Apples are in full harvest and there are still a few stray “very late” peach varieties that can be found.  Pumpkin harvest is well under way.  Downy mildew has been observed in various areas throughout southern Illinois.  The continued wet we had back in August was a main contributor along with the presence of the disease.  I have observed downy mildew at our pumpkin trials at Belleville and also at my own farm south of Waterloo.  We have been managing with some of the newer systemic fungicides recommended and it seems to be holding it in place preventing further spread.  The dry weather is also helping keep the disease at bay as well.  These systemic products can be a little higher in price but are effective and many have a very short preharvest interval.  Note to look at use rates and figure how much you are paying ‘per acre’ rather than per jug.  This takes some added time, but can be very eye opening and helpful.    Personally the fruit set we had was a little later and I still have ripening fruit that will be ready for marketing in October so I did not want to let the disease go un attended.  I have had experience with fairly bad downy mildew one other year and it really haulted the plants and limited any further fruit set.  Also, I have observed that there are differening levels of  “tolerance” to the disease between different varieties.  From my field observations varieties such as Jack-be-Little and Baby Boo, followed by Autumn Wings and Gizmo were some of the first to show sypmtoms and defoliation.  Warty Goblin and Spector did show some and most other Jack-o-Lantern and specialty varieties were a little later to show any infection.  What I learned from this was not necessarily not to plant these varieties as this disease is not an annual event but rather, if the disease is present those varieties are my first priority to spray and protect from this disease.  Note that there was not any variety that I could not find signs of the disease; all are susceptible, but certainly it can hit some before and faster than others.   Check out the downy mildew article in the last issue, 26:8 (https://ipm.illinois.edu/ifvn/contents.php?id=160) for more details on disease management.

Downy mildew on ‘Baby Boo’ mini pumpkin (top left). Disease infection on the underside of the leaf.  Note the black tint from the disease. (top right)  Looking out across the field you can see differences in defoliation based on variety. (bottom)  Photos: N. Johanning

From everyone I have talked to and my observations fall markets are very busy.  Where I have been folks have been very good about keeping their distance, wearing masking, and being respectful of others.  I hope this will be another “bright spot” for our industry and support not only this season, but start forming long term habits of consumers directly supporting our local farms. 
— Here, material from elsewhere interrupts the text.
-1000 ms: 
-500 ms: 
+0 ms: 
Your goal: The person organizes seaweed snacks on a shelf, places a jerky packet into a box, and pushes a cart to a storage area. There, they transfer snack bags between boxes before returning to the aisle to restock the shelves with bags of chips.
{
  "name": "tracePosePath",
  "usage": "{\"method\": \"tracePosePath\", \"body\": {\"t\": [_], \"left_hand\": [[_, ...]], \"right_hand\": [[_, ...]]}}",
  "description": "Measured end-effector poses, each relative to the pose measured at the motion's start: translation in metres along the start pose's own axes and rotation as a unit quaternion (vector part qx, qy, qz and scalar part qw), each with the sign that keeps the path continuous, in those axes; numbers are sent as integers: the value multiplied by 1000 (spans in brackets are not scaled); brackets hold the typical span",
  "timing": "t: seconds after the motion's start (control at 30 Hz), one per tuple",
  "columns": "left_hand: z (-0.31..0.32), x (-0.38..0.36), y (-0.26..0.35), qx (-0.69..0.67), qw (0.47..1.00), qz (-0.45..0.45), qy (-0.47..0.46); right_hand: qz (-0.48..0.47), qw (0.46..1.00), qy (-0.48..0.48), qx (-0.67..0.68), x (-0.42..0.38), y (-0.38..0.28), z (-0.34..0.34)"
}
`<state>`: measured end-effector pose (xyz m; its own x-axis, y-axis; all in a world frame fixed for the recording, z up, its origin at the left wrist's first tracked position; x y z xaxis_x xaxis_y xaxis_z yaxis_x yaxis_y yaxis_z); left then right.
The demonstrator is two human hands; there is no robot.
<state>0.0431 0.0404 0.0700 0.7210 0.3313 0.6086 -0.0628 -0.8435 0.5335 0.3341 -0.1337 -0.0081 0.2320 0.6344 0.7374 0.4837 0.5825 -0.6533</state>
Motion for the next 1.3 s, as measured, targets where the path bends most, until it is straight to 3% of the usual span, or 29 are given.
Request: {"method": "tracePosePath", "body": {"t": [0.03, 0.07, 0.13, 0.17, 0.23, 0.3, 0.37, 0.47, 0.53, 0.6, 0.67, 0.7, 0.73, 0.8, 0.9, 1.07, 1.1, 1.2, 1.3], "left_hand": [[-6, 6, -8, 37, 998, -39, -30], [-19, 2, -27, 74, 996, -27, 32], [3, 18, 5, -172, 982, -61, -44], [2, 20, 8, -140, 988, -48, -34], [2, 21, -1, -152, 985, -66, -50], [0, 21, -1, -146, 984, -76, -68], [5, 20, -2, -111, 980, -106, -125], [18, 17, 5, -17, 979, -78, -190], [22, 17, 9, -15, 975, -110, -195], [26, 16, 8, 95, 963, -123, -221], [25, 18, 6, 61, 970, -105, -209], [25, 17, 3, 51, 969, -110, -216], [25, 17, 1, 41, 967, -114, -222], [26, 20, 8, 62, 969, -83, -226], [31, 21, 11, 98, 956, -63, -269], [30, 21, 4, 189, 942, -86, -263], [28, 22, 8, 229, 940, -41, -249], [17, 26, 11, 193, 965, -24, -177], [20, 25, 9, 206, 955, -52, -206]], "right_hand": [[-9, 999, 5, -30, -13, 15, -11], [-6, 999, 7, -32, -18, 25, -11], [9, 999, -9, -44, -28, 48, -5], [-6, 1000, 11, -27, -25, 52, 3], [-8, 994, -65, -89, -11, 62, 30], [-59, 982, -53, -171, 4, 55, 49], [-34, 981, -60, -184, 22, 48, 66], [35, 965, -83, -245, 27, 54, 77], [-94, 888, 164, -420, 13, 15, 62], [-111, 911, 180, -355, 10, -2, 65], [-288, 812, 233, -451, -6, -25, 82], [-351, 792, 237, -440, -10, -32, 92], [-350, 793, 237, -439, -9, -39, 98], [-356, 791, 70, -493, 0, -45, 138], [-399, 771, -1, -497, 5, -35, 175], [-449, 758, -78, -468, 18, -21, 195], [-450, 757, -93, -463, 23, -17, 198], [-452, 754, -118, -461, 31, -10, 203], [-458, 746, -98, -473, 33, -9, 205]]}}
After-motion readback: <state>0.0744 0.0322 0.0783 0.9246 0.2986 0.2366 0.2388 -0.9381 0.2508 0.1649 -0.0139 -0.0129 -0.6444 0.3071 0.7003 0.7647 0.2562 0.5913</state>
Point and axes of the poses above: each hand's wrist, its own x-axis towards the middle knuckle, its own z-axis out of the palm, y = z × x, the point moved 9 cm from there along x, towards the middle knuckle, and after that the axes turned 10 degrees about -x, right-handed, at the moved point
Now is the time to start thinking about cover crop planting!  As areas come out of production take a little time to clean them up and seed a cover crop.  The Midwest Cover Crop Council has just updated their “cover crop selector tool” which can help wade through the challenges of picking the best cover crop for your goals and also seeding rates.  Check out the tool at www.mccc.msu.edu. Note we just have the tool for “agronomic crops” for now in Illinois however a cover crop is a cover crop weather you have corn or tomatoes.  In our area early cover crop plantings have been off to a slow start with the lack of moisture.  We do have some oats and crimson clover planted at home.  It is trying to come up but the lack of moisture is slowing it down. 
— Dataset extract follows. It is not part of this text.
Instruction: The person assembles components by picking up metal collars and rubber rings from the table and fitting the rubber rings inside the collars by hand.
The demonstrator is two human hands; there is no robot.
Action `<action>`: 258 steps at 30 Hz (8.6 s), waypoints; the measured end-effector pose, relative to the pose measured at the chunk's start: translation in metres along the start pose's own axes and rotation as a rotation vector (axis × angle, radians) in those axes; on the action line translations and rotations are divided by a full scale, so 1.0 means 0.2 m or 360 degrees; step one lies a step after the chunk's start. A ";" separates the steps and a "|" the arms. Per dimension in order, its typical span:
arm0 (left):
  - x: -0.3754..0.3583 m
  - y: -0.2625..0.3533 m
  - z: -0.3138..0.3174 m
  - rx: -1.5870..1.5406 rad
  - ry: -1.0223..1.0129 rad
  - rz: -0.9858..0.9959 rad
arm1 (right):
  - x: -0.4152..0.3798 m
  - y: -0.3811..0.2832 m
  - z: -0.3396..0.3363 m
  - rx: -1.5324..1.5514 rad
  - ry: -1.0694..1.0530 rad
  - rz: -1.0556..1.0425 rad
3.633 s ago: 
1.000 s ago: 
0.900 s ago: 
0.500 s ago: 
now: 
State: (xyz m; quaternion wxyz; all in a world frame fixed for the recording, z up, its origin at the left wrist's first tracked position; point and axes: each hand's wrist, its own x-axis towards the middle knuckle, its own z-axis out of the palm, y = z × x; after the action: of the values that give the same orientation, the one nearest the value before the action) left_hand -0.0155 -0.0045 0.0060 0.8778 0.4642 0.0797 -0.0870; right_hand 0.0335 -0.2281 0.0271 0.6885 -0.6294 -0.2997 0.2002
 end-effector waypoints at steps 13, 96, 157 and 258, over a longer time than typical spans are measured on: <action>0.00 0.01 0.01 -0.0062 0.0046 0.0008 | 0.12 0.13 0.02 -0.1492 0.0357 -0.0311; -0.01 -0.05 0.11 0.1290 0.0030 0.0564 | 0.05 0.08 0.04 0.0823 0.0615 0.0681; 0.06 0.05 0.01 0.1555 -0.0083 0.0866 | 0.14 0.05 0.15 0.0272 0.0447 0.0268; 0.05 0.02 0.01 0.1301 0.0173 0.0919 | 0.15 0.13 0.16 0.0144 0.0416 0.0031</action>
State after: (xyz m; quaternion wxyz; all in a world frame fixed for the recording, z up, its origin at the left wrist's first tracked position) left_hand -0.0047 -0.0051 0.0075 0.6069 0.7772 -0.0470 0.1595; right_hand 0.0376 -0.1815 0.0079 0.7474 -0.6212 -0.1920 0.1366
Nathan Johanning (618-939-3434; njohann@illinois.edu)

From southern Illinois (Murphysboro)… This week we are finally getting some relief from the summer heat. Days have been in the high 70’s and low 80’s while being much less humid, and nights have been as cool as 59. At the Murphysboro office, the tomato trial is finished with a total of 7 harvests. The high tunnel is currently being transitioned into cool season production. In late August, lettuce, spinach, swiss chard, and kale were started in cell trays. Carrots, beets, radishes, and parsnips were planted in the raised beds. Three varieties of carrots were planted in the high tunnel in both tilled and untilled soil after tomatoes. This spring, artichokes were transplanted in the high tunnel and the first buds were harvested last week. The buds were a little small but have good flavor when cooked. The artichokes will be overwintered in the high tunnel using row covers.
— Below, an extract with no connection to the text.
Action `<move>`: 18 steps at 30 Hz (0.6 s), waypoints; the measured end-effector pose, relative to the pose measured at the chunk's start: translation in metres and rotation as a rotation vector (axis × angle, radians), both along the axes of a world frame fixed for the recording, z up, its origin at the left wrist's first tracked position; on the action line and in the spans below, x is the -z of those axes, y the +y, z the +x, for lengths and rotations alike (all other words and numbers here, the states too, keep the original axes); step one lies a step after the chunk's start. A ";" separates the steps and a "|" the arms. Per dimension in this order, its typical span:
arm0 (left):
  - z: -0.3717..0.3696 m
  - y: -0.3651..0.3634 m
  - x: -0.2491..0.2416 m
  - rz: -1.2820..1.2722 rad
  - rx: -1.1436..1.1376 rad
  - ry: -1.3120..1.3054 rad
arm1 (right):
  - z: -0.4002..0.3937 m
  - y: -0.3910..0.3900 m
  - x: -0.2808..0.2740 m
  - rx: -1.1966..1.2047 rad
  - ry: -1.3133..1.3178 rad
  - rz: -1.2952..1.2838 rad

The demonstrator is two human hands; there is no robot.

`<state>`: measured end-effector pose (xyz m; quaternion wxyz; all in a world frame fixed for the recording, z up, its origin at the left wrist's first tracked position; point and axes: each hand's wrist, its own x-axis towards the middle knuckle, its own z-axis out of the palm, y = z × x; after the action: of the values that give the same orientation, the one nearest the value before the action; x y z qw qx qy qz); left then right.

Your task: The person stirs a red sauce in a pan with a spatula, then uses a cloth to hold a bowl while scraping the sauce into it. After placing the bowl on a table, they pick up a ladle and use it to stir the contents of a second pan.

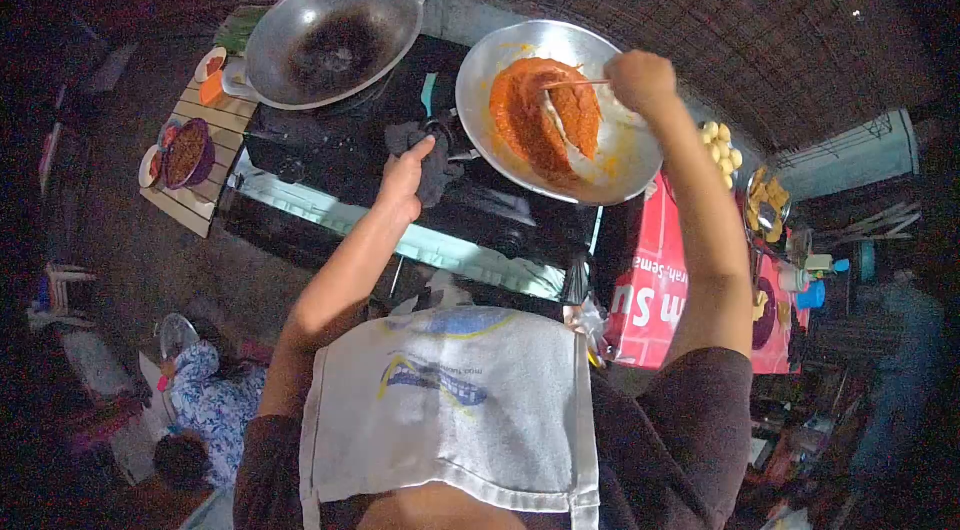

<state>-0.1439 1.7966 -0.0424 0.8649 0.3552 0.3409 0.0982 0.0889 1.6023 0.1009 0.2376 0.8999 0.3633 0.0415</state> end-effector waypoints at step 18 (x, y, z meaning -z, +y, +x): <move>0.001 -0.005 -0.001 0.011 -0.076 0.018 | -0.030 -0.023 -0.048 -0.070 0.497 -0.283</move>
<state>-0.1426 1.7917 -0.0412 0.8555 0.3478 0.3611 0.1296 0.0589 1.5796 0.1491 0.2630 0.8273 0.4433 -0.2232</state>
Left to Right: Transplants set in late August for fall/winter greens harvest and direct seeded carrots, both in high tunnel at Jackson Co. Extension office. Photos by K. Bell.

Artichokes transplanted this past spring were harvested the middle of September from the Jackson Co Extension office high tunnel. Photos by K. Bell.

Katie Bell, Extension Intern, Dixon Springs & SIU Agribusiness Economics Graduate Student (klbell@illinois.edu)

From Dixon Springs Ag Center…The lower humidity and cooler temps over the past few days, and continuing in the forecast for the next several days, is a welcome sign of the changing of the season. As warm season summer crops are winding down, transplants and direct seeded plantings for fall and winter markets should be well underway. We are moving further along with our plantings in the high tunnel that are included in year 2 of our Illinois Specialty Crop Block Grant, Utilizing High Tunnels to Maximize Winter Vegetable Production. Carrots have been direct seeded on Aug 7 and Sept 8, with the next couple of planned seeding dates on Sept 22 and Oct 6. The first plant date for kale, spinach, and head lettuce transplants was Sept 8. Like last year, transplants were set into two permanent raised beds, one bed with black plastic mulch stretched over the top and the other without plastic mulch. Some plots will receive a row cover over the top, if temperatures reach 25 degrees F or below, and the other half will have no protection from cold weather.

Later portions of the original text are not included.